## Task statement
Scan the listing below for the word "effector" and copy every line where it occurs.
====
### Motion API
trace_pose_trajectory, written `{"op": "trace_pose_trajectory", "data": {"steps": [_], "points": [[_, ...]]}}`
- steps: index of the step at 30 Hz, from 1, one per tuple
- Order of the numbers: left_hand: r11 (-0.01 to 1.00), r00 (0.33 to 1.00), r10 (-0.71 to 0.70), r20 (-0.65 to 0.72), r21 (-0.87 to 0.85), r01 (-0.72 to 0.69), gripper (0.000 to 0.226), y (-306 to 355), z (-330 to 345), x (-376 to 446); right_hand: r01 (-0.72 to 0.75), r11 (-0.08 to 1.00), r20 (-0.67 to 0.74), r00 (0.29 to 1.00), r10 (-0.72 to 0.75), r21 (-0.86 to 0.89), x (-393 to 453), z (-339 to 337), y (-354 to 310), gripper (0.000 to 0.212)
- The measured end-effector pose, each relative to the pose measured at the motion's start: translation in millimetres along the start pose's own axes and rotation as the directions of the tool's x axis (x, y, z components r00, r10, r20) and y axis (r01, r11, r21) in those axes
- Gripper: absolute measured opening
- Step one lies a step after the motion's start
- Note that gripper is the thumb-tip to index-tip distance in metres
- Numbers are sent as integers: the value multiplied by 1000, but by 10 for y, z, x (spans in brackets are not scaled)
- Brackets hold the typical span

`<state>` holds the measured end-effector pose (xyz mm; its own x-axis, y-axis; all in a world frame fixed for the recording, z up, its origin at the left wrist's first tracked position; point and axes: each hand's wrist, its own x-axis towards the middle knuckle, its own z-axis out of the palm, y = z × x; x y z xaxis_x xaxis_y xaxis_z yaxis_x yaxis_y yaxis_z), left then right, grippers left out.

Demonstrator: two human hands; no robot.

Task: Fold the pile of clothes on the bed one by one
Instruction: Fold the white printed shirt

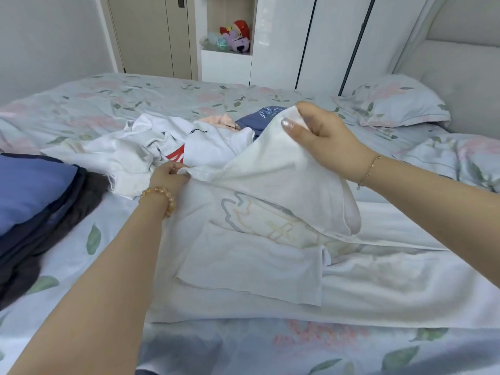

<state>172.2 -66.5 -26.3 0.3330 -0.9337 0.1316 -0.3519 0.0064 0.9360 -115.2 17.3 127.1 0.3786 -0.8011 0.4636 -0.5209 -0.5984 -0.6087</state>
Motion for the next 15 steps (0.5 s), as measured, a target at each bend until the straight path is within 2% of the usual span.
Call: {"op": "trace_pose_trajectory", "data": {"steps": [2,5,9,11,12,14,15], "points": [[1000,1000,-19,18,3,19,20,-61,-85,50,28,1000,189,982,-25,-12,-91,43,-93,33],[997,989,-59,135,-38,65,19,-150,-170,79,42,999,410,912,-30,-20,-325,221,-158,25],[999,979,-3,202,-32,10,24,-137,-270,46,70,997,536,843,-37,-41,-637,552,-73,15],[989,975,93,203,98,-115,29,-110,-316,14,49,998,589,808,-13,-45,-694,665,-25,21],[955,959,181,217,196,-224,33,-67,-336,-28,37,999,610,792,-17,-20,-685,697,-19,22],[825,875,366,317,324,-463,44,73,-363,-153,3,997,614,788,-53,82,-589,731,-21,17],[783,828,402,392,322,-533,50,151,-357,-232,-19,991,602,796,-66,134,-501,732,-15,17]]}}
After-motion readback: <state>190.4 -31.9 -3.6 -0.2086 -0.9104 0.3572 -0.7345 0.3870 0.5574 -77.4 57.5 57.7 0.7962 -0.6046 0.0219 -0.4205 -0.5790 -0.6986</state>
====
## Solved problem
- The measured end-effector pose, each relative to the pose measured at the motion's start: translation in millimetres along the start pose's own axes and rotation as the directions of the tool's x axis (x, y, z components r00, r10, r20) and y axis (r01, r11, r21) in those axes
`<state>` holds the measured end-effector pose (xyz mm; its own x-axis, y-axis; all in a world frame fixed for the recording, z up, its origin at the left wrist's first tracked position; point and axes: each hand's wrist, its own x-axis towards the middle knuckle, its own z-axis out of the palm, y = z × x; x y z xaxis_x xaxis_y xaxis_z yaxis_x yaxis_y yaxis_z), left then right, grippers left out.

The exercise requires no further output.